The direct blocks store addresses of disk blocks. The size of each disk block is 1 KB = 2¹⁰ bytes.
There are 8 direct blocks, which can address: 8 × 1 KB = 2³ × 2¹⁰ bytes = 2¹³ bytes.
Size of each disk block is 1 KB and size of each disk block address is 32 bit.

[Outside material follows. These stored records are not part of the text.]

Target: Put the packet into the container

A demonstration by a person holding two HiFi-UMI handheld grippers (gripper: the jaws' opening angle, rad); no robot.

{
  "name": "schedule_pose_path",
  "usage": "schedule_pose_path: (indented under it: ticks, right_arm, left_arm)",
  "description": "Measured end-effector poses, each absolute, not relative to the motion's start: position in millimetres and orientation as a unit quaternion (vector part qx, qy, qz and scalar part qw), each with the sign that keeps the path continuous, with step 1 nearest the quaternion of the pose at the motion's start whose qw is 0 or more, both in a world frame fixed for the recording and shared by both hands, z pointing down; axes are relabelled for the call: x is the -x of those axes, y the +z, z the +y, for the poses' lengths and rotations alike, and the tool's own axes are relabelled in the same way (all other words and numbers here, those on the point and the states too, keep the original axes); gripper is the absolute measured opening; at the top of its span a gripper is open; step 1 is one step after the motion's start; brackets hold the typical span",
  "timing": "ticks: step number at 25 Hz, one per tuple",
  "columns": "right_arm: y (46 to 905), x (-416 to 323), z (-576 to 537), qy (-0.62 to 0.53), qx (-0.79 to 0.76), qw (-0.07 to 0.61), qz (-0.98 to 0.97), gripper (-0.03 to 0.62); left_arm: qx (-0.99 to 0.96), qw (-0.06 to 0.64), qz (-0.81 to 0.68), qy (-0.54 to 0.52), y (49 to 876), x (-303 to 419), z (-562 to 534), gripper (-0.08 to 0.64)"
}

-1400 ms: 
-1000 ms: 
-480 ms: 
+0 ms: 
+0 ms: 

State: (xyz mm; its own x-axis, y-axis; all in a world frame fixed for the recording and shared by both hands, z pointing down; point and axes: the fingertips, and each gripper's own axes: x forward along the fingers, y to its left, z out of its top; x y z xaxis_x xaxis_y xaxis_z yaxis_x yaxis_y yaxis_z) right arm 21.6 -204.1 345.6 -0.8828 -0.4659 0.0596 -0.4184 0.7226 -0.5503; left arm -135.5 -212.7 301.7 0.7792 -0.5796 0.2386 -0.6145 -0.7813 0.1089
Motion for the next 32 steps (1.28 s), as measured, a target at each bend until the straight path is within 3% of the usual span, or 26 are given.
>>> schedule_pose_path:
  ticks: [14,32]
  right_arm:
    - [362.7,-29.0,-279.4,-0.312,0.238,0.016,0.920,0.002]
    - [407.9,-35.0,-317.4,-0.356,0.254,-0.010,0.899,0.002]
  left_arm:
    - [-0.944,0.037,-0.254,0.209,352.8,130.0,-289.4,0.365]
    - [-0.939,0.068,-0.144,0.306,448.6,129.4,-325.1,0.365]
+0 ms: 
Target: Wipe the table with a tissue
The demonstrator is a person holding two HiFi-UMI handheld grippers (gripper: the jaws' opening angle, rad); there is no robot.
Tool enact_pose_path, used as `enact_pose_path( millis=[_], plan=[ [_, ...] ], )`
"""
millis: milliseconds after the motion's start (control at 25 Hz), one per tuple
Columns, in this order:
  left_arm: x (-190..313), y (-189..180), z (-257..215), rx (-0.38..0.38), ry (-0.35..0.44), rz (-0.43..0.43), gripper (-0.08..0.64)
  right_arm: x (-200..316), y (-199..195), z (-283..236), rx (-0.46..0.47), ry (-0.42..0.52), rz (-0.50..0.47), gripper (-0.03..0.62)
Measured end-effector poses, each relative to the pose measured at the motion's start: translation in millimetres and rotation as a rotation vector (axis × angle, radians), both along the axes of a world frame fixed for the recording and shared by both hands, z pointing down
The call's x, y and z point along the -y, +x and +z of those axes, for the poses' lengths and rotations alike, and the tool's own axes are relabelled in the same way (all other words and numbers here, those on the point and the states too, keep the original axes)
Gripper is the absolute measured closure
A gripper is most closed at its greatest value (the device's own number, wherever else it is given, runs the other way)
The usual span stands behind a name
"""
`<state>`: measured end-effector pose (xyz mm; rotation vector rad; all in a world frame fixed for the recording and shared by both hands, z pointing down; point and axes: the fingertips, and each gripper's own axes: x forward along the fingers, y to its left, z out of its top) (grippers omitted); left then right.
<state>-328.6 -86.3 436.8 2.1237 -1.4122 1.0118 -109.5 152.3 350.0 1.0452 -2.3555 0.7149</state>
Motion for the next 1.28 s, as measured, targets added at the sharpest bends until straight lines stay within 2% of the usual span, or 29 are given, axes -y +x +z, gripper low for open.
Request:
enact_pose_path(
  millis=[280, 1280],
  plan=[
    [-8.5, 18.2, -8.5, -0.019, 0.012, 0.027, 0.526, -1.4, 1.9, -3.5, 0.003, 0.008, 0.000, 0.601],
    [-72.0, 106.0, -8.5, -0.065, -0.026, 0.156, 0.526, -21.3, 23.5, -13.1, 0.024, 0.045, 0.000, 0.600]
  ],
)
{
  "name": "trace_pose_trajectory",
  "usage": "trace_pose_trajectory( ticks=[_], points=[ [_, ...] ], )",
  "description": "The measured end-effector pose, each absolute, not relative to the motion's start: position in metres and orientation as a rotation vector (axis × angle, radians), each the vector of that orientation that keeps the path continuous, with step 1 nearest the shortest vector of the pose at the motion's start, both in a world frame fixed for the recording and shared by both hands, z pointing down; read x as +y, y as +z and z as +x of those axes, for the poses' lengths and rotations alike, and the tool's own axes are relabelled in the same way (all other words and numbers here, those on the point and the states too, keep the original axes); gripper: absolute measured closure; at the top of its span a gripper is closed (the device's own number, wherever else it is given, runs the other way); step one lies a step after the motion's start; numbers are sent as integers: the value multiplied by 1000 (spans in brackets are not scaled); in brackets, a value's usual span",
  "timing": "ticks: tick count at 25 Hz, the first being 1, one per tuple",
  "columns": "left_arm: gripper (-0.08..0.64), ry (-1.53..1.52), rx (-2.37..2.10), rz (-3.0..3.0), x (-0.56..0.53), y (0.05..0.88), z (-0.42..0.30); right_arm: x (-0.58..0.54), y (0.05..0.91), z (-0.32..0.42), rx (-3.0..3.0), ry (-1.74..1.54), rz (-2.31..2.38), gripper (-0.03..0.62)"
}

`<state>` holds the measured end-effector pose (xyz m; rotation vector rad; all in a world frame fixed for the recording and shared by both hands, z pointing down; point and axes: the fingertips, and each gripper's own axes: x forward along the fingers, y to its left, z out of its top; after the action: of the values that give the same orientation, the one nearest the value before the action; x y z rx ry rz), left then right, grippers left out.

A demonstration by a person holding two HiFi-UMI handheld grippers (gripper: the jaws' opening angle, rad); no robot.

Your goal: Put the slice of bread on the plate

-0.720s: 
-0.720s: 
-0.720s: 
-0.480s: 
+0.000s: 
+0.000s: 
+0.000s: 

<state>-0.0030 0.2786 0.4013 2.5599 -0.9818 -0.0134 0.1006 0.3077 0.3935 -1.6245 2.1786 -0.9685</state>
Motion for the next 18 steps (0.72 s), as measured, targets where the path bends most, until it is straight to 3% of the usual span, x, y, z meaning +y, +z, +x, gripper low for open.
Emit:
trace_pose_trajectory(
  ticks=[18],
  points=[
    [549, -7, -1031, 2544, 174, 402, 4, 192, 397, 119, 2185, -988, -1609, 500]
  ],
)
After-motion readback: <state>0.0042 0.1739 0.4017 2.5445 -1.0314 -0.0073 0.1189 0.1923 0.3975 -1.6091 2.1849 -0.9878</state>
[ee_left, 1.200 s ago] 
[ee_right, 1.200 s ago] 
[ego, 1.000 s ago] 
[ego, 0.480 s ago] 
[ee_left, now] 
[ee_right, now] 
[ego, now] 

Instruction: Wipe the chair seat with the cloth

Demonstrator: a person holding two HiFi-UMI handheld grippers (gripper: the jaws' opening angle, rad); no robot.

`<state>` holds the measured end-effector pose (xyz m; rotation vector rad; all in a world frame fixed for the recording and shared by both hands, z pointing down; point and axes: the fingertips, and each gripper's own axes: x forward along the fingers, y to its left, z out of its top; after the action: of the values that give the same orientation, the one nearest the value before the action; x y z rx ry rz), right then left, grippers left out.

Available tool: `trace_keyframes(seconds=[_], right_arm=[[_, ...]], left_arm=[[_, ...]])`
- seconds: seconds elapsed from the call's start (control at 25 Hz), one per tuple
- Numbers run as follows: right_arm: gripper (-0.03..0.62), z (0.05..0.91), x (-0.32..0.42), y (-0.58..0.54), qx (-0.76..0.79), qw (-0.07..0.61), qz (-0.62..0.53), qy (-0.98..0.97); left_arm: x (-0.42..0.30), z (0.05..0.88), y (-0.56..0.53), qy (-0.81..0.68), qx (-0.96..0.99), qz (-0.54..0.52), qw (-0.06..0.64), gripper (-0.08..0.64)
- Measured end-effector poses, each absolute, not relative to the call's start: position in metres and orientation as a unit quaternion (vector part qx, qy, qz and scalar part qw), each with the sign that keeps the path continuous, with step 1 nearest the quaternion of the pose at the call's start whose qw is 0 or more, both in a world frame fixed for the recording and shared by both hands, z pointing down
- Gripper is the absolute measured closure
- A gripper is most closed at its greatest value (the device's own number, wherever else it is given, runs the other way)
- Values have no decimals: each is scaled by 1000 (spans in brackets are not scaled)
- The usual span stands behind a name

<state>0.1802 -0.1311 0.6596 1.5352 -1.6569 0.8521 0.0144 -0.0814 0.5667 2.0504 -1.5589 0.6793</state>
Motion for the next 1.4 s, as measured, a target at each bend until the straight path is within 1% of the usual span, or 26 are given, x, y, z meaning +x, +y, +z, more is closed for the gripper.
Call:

So, each indirect block can addresses: 2¹⁰ bytes / 4 bytes = 2⁸ blocks.
Thus,
1 single indirect block addresses 2⁸ × 1 KB = 2⁸ × 2¹⁰ bytes = 2¹⁸ bytes
1 double indirect block addresses 2⁸ × 2⁸ × 2¹⁰ bytes = 2²⁶ bytes
1 triple indirect block addresses 2⁸ × 2⁸ × 2⁸ × 2¹⁰ bytes = 2³⁴ bytes
Thus, the maximum file size is: 2¹³ + 2¹⁸ + 2²⁶ + 2³⁴ bytes ≈ 2³⁴ bytes ≈ 16 GB.

AND

Each block must be addressable in order to be used. The block addresses are 32 bits long. Thus, we can address 2³² blocks. Each block is 1 KB = 2¹⁰ bytes.
Thus, we can address 2³² × 2¹⁰ bytes = 2⁴² bytes.

Answer 2

Disk Block Address = 32-bit = 4B

Disk Block Size = 1KB 

#of Disk Block Pointer that can fit in one block pointer = 1024/4 = 256

Direct pointer maximum file size = 8 * 1KB = 8KB

Due to Single Indirect Pointer maximum file size = 256 * 1KB = 256KB

Due to Double Indirect Pointer maximum file size = 256 * 256 * 1KB

Due to Triple Indirect Pointer maximum file size = 256 * 256 * 256 * 1KB

so, total file size (approx) = 2^34 Bytes.

Comments

For total file size why you have not used: -

[no of direct disk block pointer + (DBS/DBA) + (DBS/DBA)^2 + (DBS/DBA)^3)*DBS

where DBS = Disk Block size.

DBA = Disk Block address size?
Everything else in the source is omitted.